Only Make Believe
by Stella Whitelaw
Sit back and enjoy this sweet coffee break tale from our archives
The sitting room looked as if a bomb had hit it. The floor was strewn with Lego, building bricks, chalk, a broken crane, and colouring books. Somewhere under this mountain of debris was our carpet.
The twins were sitting in a cardboard box wearing pirate hats I had fashioned from newspaper, paddling their way with wooden spoons across a vast sea of abandoned toys.

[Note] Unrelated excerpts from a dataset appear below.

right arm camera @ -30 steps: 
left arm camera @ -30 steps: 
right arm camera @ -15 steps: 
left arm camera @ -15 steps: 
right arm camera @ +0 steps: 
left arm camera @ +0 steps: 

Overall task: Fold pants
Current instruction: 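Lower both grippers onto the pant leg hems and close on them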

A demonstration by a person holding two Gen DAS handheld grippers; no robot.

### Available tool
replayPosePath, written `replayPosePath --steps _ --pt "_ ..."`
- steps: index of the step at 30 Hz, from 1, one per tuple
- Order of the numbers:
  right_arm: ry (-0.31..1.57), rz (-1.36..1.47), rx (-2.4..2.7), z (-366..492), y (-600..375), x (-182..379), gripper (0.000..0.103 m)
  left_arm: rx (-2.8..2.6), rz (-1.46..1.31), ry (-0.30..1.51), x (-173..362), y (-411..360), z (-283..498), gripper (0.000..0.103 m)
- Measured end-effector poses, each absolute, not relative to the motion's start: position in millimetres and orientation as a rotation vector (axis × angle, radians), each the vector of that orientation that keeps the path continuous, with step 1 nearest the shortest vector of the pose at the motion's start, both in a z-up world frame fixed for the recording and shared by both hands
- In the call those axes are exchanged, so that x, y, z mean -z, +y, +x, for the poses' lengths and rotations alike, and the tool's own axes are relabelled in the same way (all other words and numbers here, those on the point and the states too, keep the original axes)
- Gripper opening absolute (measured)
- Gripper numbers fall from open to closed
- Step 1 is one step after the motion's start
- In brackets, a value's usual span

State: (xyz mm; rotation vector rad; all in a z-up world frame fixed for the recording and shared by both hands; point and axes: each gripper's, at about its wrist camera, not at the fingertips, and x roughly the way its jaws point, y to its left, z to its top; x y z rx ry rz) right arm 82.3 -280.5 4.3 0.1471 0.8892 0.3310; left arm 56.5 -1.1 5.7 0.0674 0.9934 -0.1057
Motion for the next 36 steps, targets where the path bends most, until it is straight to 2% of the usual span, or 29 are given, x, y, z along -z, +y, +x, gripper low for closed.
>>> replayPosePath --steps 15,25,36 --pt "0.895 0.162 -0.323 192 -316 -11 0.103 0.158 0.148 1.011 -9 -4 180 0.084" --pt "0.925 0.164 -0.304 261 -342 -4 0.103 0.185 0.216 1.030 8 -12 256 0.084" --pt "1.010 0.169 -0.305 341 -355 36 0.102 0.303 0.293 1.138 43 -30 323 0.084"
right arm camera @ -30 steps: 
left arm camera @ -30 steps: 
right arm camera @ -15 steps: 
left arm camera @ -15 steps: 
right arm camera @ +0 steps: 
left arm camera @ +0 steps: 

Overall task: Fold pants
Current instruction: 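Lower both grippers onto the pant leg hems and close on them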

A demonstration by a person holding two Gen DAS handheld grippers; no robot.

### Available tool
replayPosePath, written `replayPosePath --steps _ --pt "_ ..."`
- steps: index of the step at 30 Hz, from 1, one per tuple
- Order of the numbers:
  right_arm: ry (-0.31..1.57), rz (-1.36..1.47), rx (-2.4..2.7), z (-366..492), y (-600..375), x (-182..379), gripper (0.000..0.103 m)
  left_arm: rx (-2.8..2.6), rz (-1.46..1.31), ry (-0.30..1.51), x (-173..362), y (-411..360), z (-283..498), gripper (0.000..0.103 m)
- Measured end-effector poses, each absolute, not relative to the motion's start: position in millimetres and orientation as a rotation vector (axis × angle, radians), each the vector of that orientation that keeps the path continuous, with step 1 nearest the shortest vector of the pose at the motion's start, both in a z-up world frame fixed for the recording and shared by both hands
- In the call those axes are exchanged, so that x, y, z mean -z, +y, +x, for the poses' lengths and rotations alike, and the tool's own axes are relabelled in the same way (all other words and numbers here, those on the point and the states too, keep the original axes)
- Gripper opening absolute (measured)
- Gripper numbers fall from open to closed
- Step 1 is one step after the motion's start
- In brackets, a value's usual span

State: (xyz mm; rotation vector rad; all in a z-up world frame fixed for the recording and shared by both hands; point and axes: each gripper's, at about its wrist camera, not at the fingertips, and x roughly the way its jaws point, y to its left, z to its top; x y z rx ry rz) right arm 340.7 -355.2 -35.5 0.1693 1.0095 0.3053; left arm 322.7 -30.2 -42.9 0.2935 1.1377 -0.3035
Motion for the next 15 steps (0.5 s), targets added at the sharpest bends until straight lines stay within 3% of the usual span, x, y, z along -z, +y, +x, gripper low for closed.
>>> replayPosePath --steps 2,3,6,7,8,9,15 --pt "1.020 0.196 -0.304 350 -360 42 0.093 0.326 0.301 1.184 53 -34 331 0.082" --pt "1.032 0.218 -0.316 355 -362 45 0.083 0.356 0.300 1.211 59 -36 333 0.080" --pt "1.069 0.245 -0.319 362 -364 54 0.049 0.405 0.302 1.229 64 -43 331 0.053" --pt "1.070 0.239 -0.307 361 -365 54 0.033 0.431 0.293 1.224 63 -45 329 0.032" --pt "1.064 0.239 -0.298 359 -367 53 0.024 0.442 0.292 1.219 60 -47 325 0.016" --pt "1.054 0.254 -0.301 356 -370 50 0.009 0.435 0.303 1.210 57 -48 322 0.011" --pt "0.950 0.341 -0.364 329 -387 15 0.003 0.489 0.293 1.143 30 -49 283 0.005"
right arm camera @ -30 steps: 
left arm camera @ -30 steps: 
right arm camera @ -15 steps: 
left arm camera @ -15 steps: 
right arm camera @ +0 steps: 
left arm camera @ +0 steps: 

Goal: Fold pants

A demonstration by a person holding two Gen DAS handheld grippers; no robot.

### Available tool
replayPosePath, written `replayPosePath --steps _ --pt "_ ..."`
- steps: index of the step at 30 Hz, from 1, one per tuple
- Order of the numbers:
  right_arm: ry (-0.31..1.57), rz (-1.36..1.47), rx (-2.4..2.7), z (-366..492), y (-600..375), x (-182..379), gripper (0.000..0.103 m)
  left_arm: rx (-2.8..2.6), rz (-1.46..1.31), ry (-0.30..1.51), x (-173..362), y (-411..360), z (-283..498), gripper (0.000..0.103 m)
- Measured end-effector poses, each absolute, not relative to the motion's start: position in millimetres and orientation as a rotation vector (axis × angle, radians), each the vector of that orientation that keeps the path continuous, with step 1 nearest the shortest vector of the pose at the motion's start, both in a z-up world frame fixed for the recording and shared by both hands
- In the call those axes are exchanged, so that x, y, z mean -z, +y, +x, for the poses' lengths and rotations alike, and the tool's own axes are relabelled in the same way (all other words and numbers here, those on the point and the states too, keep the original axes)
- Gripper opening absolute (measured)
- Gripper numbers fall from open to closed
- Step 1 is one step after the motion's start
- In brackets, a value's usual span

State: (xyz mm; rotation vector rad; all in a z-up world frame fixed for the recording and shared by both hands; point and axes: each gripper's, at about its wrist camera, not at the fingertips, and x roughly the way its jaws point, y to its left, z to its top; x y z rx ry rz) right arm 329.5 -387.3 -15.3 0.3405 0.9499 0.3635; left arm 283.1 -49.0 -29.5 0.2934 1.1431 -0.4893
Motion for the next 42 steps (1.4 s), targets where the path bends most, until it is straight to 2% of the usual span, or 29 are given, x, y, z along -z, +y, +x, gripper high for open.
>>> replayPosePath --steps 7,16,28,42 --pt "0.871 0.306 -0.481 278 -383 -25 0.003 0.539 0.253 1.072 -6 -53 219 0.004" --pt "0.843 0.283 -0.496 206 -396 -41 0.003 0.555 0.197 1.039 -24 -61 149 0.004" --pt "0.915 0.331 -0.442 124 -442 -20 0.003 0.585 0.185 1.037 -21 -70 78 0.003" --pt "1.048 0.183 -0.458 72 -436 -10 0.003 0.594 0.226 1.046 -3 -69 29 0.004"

“Mummy,” they shrieked. “We’re nearly in ’Merica.”
“Good,” I said. “How long are you going to stay there?”
“Weeks and weeks. We are going to explore.”
“What about your tea?”
“We can’t leave our ship!”
I made egg and cress sandwiches, chopped apples, added a banana each and put them in paper bags to eat on their boat. They grinned appreciation of galley service. Bits of cress flew in the air and adorned the upside-down fire engine that had been Billy’s Christmas present from his gran. Milly hurled her new doll across the floor.
“Doll overboard,” she shouted.
“Oh dear. Can she swim?” I asked from the kitchen.
“No, she’s downing.” Milly hadn’t mastered her r’s.
Toys were broken and ignored
I was preparing supper for my exhausted husband who would fall into the house as if he’d single-handedly swept every yard of the runways at Heathrow Airport. He worked at a computer in traffic control.
It worried me that the grandparents had spent all this money on toys that were immediately broken and ignored.
The twins were valiantly crossing the Atlantic, encountering whales, sharks, pirates and monsters. Paper bags and banana skins were tossed to the waves.
“I’m the captain,” shouted Billy, standing up and rocking the boat. He rocked it so much he fell out, cut his head on an abandoned railway station and had to have three stitches at the local A & E.
“It was a whale,” Milly told the weary doctor. “We was cwossing to ’Mewica.”
“Good for you,” he said. “Your mother is probably delighted.”
We’re flying to the moon
That evening was one long fight with wrapping-paper missiles. The twins bombarded the house with scrunched-up balls, vandalised the gift boxes and adorned the cat with yards of ribbon.
I managed to untie the festoonery. The cat’s thanks was a scratch across the back of my hand.
“Play nicely with your new toys,” I told the twins. “Your grandparents have spent a lot of money on them.”
Two new scooters were flat on the floor, handlebars tied together with string. Their new teddies were wrapped round the handlebars. The twins were sitting on them.
“This is a seven-four-seven,” Billy shouted. “I’m the pilot.”
“It’s a Boeing, Boeing,” cried Milly who knew nothing about aviation.
“We’re flying the Atlantic to the moon.”
“’Lantic!” shouted Milly.
“I suppose I’m the air stewardess,” I said. “The one who brings round refreshments and hot towels?” Wearing a smart uniform, I added to myself.
“’Freshments,” they shrieked.
I obliged with minuscule snacks and flannels heated in the microwave.
“We’re flying over the Wockies.” Milly had some geographical knowledge.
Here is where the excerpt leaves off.